THE PROBLEM - What follows is a listing. Write it all out exactly.

DATA SHOWN -
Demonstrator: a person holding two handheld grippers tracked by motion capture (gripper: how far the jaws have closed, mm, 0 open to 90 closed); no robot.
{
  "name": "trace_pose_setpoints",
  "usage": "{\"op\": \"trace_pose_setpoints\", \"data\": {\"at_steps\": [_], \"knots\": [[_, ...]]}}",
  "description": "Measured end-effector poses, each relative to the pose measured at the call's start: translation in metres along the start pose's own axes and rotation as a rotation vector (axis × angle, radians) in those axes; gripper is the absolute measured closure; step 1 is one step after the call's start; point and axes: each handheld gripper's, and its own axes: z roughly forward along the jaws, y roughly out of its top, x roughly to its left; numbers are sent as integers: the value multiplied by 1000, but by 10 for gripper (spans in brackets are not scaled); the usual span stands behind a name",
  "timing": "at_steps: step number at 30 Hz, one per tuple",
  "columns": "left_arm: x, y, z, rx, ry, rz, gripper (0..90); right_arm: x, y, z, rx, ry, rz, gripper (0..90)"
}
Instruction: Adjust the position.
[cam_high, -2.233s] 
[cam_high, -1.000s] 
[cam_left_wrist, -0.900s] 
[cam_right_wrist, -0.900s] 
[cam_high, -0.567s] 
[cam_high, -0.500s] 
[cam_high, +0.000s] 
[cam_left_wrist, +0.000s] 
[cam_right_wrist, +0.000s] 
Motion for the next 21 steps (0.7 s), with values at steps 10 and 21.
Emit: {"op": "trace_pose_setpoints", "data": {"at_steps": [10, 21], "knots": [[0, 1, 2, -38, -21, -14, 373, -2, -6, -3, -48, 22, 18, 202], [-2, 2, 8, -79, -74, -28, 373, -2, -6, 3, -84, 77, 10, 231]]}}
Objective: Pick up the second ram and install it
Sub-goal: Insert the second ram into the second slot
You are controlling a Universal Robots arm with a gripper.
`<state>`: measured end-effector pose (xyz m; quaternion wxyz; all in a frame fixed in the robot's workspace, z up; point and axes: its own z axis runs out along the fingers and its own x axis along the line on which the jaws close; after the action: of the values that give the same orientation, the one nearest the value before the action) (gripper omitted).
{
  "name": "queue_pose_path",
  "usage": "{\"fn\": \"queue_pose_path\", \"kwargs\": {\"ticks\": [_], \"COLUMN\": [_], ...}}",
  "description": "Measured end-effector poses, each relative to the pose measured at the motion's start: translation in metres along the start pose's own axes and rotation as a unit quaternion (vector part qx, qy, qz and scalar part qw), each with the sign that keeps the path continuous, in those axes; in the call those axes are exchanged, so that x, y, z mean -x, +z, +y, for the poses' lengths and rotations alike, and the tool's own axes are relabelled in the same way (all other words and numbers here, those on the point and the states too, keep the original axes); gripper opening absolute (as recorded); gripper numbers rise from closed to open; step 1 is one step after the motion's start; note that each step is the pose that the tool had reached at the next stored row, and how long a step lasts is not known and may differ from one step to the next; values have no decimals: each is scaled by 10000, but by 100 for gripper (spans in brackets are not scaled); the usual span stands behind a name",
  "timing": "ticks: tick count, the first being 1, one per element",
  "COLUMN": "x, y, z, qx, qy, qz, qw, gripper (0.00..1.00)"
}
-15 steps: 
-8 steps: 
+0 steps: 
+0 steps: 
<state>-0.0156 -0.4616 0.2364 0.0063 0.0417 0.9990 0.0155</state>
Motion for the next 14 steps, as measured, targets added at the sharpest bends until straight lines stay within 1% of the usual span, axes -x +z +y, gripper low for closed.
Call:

TASK OUTPUT -
Demonstrator: a person holding two handheld grippers tracked by motion capture (gripper: how far the jaws have closed, mm, 0 open to 90 closed); no robot.
{
  "name": "trace_pose_setpoints",
  "usage": "{\"op\": \"trace_pose_setpoints\", \"data\": {\"at_steps\": [_], \"knots\": [[_, ...]]}}",
  "description": "Measured end-effector poses, each relative to the pose measured at the call's start: translation in metres along the start pose's own axes and rotation as a rotation vector (axis × angle, radians) in those axes; gripper is the absolute measured closure; step 1 is one step after the call's start; point and axes: each handheld gripper's, and its own axes: z roughly forward along the jaws, y roughly out of its top, x roughly to its left; numbers are sent as integers: the value multiplied by 1000, but by 10 for gripper (spans in brackets are not scaled); the usual span stands behind a name",
  "timing": "at_steps: step number at 30 Hz, one per tuple",
  "columns": "left_arm: x, y, z, rx, ry, rz, gripper (0..90); right_arm: x, y, z, rx, ry, rz, gripper (0..90)"
}
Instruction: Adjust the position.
[cam_high, -2.233s] 
[cam_high, -1.000s] 
[cam_left_wrist, -0.900s] 
[cam_right_wrist, -0.900s] 
[cam_high, -0.567s] 
[cam_high, -0.500s] 
[cam_high, +0.000s] 
[cam_left_wrist, +0.000s] 
[cam_right_wrist, +0.000s] 
Motion for the next 21 steps (0.7 s), with values at steps 10 and 21.
Emit: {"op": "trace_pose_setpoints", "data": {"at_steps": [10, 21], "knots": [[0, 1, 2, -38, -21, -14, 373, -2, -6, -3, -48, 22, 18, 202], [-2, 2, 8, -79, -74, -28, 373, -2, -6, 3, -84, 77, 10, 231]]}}
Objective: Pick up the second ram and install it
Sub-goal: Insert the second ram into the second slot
You are controlling a Universal Robots arm with a gripper.
`<state>`: measured end-effector pose (xyz m; quaternion wxyz; all in a frame fixed in the robot's workspace, z up; point and axes: its own z axis runs out along the fingers and its own x axis along the line on which the jaws close; after the action: of the values that give the same orientation, the one nearest the value before the action) (gripper omitted).
{
  "name": "queue_pose_path",
  "usage": "{\"fn\": \"queue_pose_path\", \"kwargs\": {\"ticks\": [_], \"COLUMN\": [_], ...}}",
  "description": "Measured end-effector poses, each relative to the pose measured at the motion's start: translation in metres along the start pose's own axes and rotation as a unit quaternion (vector part qx, qy, qz and scalar part qw), each with the sign that keeps the path continuous, in those axes; in the call those axes are exchanged, so that x, y, z mean -x, +z, +y, for the poses' lengths and rotations alike, and the tool's own axes are relabelled in the same way (all other words and numbers here, those on the point and the states too, keep the original axes); gripper opening absolute (as recorded); gripper numbers rise from closed to open; step 1 is one step after the motion's start; note that each step is the pose that the tool had reached at the next stored row, and how long a step lasts is not known and may differ from one step to the next; values have no decimals: each is scaled by 10000, but by 100 for gripper (spans in brackets are not scaled); the usual span stands behind a name",
  "timing": "ticks: tick count, the first being 1, one per element",
  "COLUMN": "x, y, z, qx, qy, qz, qw, gripper (0.00..1.00)"
}
-15 steps: 
-8 steps: 
+0 steps: 
+0 steps: 
<state>-0.0156 -0.4616 0.2364 0.0063 0.0417 0.9990 0.0155</state>
Motion for the next 14 steps, as measured, targets added at the sharpest bends until straight lines stay within 1% of the usual span, axes -x +z +y, gripper low for closed.
Call:

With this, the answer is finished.